10. La composición para uso de la reivindicación 5 o 9, en la que el compuesto se aplica una o dos veces al día durante 7-14 días o hasta el cierre de la herida.
I I . La composición para uso de la reivindicación 6, en la que la bacteria patógena está seleccionada entre el grupo que consiste en: Enterococcus sp, Enterococcus faecalis, incluidos enterococos resistentes a vancomicina ATCC700211 y ATCC51299, Bacillus sp, Bacillus cereus, Staphylococcus sp, Staphylococcus epidermidis, Staphylococcus aureus, cepas de Staphylococcus aureus NRS7 (intermedio de vancomicina), NRS2 (intermedio de vancomicina), ATCC43300 (resistente a meticilina - MRSA), NRS1, NRS382 (cepa epidémica USA100), NRS383 (cepa epidémica USA200), NRS384 (cepa epidémica USA300), fracciones clínicas aisladas que incluyen MRSA, fracciones clínicas aisladas de MRSA adquiridas en la comunidad y fracciones clínicas aisladas resistentes a múltiples fármacos (MDR) de ciprofloxacina, penicilina, eritromicina y/o mupirocina, Streptococcus sp, Streptococcus agalactiae, Streptococcus pneumoniae y Clostridium spp.

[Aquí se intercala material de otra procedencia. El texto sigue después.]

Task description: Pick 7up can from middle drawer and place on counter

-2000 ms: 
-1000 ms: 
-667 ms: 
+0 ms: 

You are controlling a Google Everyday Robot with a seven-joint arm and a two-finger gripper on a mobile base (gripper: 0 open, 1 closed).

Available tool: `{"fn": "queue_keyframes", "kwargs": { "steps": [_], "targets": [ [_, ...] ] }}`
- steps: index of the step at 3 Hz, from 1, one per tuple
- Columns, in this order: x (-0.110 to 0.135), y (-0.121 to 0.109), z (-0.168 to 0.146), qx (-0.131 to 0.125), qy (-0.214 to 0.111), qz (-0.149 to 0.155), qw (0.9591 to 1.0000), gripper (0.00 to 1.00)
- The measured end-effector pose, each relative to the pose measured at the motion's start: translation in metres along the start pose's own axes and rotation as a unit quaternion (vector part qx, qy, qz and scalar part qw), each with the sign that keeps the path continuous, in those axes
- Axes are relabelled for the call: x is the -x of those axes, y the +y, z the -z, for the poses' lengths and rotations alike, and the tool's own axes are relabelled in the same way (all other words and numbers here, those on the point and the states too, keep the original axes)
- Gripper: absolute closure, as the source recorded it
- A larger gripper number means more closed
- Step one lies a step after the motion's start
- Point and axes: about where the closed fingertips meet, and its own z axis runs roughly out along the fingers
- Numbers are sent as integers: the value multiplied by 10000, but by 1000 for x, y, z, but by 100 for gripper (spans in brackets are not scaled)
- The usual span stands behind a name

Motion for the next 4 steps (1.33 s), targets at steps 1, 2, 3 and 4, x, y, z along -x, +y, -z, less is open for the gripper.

12. La composición para uso de la reivindicación 6 u 11, en la que el compuesto se aplica una o dos veces al día durante 7-14 días o hasta el cierre de la herida.
13. Un método de preparación de 5-(2,5-bis(4-cloro-2-isopropilfenil)tiofen-3-il)-1 H-tetrazol o una sal farmacéuticamente aceptable del mismo, que comprende hacer reaccionar una mezcla de 5-bromotetrazoles N-protegidos con ácido tiofen-3-ilborónico en condiciones de acoplamiento cruzado con paladio.